What you need to do
For the records below, count the lines containing the word "basket" and reply with the number alone.

[Extracted records]
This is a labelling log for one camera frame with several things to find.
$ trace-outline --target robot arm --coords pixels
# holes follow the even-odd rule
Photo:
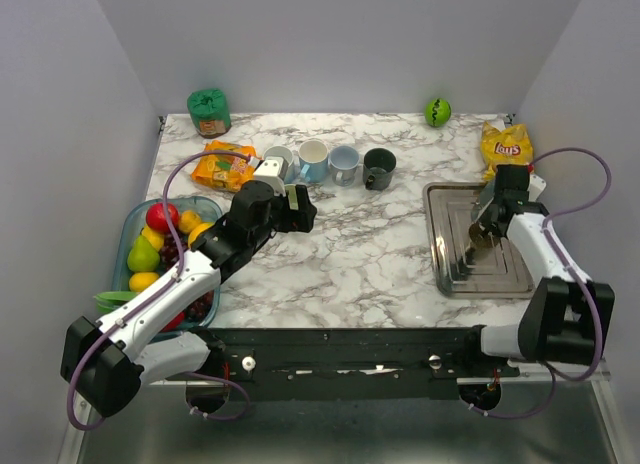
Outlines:
[[[102,415],[124,408],[138,389],[153,381],[198,370],[211,346],[195,333],[149,344],[192,302],[217,288],[247,264],[277,232],[310,232],[316,215],[306,186],[284,186],[286,161],[267,159],[235,194],[231,208],[185,252],[183,272],[177,265],[135,299],[96,324],[81,317],[67,330],[61,375],[68,382],[87,350],[114,325],[118,328],[83,368],[77,391]],[[161,290],[175,282],[166,292]],[[150,298],[161,293],[148,305]],[[140,312],[130,321],[125,316]]]
[[[614,294],[607,284],[592,282],[560,243],[551,223],[557,248],[552,248],[543,233],[545,207],[529,199],[527,166],[498,166],[495,186],[481,208],[471,235],[506,237],[512,242],[529,269],[536,290],[522,320],[515,325],[488,326],[481,331],[481,351],[485,355],[590,364],[595,352],[594,322],[584,296],[568,272],[571,267],[585,282],[594,298],[606,338]],[[561,252],[568,262],[558,257]]]

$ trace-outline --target orange snack bag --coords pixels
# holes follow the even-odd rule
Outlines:
[[[485,121],[480,150],[487,163],[487,171],[483,176],[485,181],[494,178],[498,164],[529,164],[533,160],[533,144],[525,124],[499,131]]]
[[[246,156],[256,157],[253,146],[239,146],[229,142],[213,141],[207,144],[205,151],[234,151]],[[233,156],[204,156],[198,162],[191,178],[199,184],[213,189],[226,189],[238,192],[242,185],[251,180],[254,169],[244,159]]]

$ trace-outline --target marble countertop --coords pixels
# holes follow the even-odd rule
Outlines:
[[[390,187],[367,191],[360,167],[348,188],[310,186],[318,208],[310,234],[277,235],[222,287],[215,327],[452,327],[510,324],[526,303],[448,299],[435,286],[422,189],[431,182],[480,181],[482,123],[493,115],[454,115],[432,129],[420,114],[236,114],[221,140],[297,150],[306,139],[361,153],[386,147],[397,157]],[[170,115],[148,199],[161,195],[171,170],[202,151],[188,115]],[[226,212],[233,194],[194,183],[188,165],[170,197],[202,195]]]

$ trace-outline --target light blue mug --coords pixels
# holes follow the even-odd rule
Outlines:
[[[306,182],[322,182],[329,175],[329,149],[320,139],[310,139],[300,146],[300,177]]]
[[[350,186],[356,180],[360,155],[351,146],[338,146],[329,153],[329,172],[339,186]]]

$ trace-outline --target grape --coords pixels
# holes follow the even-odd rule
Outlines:
[[[182,249],[186,251],[187,243],[185,240],[180,239],[180,243],[182,245]],[[178,262],[178,247],[172,237],[167,237],[165,239],[164,246],[160,248],[158,253],[160,254],[160,262],[166,269],[171,268],[176,262]]]
[[[187,306],[187,309],[185,310],[187,321],[202,321],[205,317],[207,317],[209,311],[211,311],[212,305],[213,291],[209,291]]]

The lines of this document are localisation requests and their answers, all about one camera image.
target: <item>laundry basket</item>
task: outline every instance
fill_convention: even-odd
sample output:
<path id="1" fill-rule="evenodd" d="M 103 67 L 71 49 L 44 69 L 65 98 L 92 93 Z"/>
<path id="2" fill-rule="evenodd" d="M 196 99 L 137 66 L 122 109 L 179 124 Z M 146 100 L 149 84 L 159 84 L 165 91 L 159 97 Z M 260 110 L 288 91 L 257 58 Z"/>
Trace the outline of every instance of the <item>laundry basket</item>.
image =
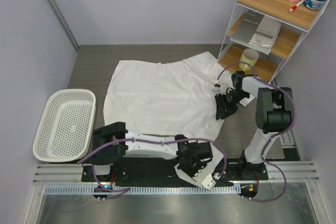
<path id="1" fill-rule="evenodd" d="M 68 162 L 89 150 L 95 95 L 85 89 L 54 93 L 44 109 L 34 141 L 35 157 L 46 162 Z"/>

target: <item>white cloth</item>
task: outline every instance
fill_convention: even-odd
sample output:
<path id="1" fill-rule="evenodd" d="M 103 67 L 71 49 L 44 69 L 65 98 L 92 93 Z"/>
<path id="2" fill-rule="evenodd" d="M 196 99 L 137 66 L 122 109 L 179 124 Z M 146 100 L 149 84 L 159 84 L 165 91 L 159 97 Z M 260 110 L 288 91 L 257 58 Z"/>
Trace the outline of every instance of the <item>white cloth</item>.
<path id="1" fill-rule="evenodd" d="M 141 134 L 177 135 L 215 140 L 214 87 L 223 67 L 209 52 L 174 63 L 122 60 L 112 76 L 104 103 L 105 125 L 125 122 Z M 231 84 L 225 72 L 221 82 Z"/>

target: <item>gray wall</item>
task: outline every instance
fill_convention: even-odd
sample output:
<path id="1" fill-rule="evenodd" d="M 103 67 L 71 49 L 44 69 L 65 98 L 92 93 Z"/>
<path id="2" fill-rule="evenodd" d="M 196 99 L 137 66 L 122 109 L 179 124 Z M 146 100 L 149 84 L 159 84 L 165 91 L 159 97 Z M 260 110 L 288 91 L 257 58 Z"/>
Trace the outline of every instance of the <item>gray wall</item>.
<path id="1" fill-rule="evenodd" d="M 336 0 L 288 61 L 278 80 L 293 89 L 300 153 L 317 167 L 330 206 L 336 210 Z"/>
<path id="2" fill-rule="evenodd" d="M 43 109 L 67 86 L 76 53 L 46 0 L 0 6 L 0 222 L 19 223 L 32 192 Z"/>
<path id="3" fill-rule="evenodd" d="M 56 0 L 79 44 L 222 43 L 235 0 Z"/>

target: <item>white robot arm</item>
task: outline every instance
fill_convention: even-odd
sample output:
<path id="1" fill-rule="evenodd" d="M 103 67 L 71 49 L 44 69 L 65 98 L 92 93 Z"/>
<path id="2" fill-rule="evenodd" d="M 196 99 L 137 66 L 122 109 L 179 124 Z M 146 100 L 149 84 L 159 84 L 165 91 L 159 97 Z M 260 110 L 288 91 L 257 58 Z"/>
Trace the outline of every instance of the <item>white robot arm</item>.
<path id="1" fill-rule="evenodd" d="M 224 119 L 238 110 L 236 105 L 250 94 L 257 97 L 256 124 L 258 129 L 251 144 L 243 151 L 239 160 L 239 168 L 227 167 L 230 174 L 240 176 L 240 180 L 253 180 L 249 176 L 266 169 L 261 158 L 261 152 L 271 135 L 281 132 L 291 124 L 292 106 L 287 98 L 279 91 L 259 82 L 254 77 L 246 76 L 244 72 L 236 72 L 232 75 L 233 89 L 225 94 L 215 96 L 217 113 L 216 119 Z M 291 90 L 283 88 L 289 95 Z M 131 138 L 122 144 L 110 146 L 93 156 L 90 163 L 95 166 L 99 175 L 110 172 L 109 165 L 121 157 L 159 157 L 176 160 L 174 166 L 177 176 L 200 188 L 212 189 L 216 184 L 213 174 L 222 167 L 221 160 L 224 155 L 209 142 L 186 140 L 183 143 L 174 143 L 176 140 L 185 139 L 184 136 L 158 137 L 133 133 L 125 128 L 125 123 L 115 123 L 97 129 L 93 133 L 93 150 L 110 142 L 113 138 Z M 148 140 L 161 144 L 141 142 Z M 264 151 L 267 154 L 273 139 Z M 233 180 L 233 175 L 225 176 L 226 181 Z"/>

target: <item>wooden shelf board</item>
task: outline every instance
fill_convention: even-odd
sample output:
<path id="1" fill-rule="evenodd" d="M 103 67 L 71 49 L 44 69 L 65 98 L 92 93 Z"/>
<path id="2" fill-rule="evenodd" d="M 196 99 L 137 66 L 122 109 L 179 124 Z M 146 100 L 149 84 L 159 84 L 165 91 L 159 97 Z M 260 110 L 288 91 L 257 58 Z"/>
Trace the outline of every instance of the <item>wooden shelf board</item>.
<path id="1" fill-rule="evenodd" d="M 227 32 L 229 36 L 232 36 L 237 30 L 240 23 L 244 20 L 246 13 L 243 13 L 236 23 Z M 292 52 L 296 42 L 298 41 L 300 34 L 288 28 L 281 27 L 277 40 L 275 41 L 271 54 L 274 54 L 282 59 L 288 59 Z"/>
<path id="2" fill-rule="evenodd" d="M 308 31 L 318 13 L 316 10 L 306 8 L 304 4 L 290 13 L 289 8 L 298 2 L 291 3 L 288 0 L 238 0 L 237 2 L 306 31 Z"/>
<path id="3" fill-rule="evenodd" d="M 221 64 L 224 68 L 228 65 L 237 62 L 240 60 L 240 57 L 242 56 L 243 49 L 239 48 L 235 45 L 231 45 L 228 51 L 225 53 L 224 57 L 220 60 L 219 64 Z M 268 60 L 265 60 L 263 58 L 259 58 L 257 63 L 255 64 L 254 68 L 256 70 L 256 73 L 260 78 L 262 78 L 264 81 L 270 81 L 274 72 L 277 70 L 277 65 L 275 63 L 272 63 Z M 230 68 L 228 68 L 230 72 L 236 72 L 241 71 L 239 68 L 239 65 L 234 65 Z M 246 74 L 253 74 L 252 70 L 246 71 Z"/>

Finished exercise
2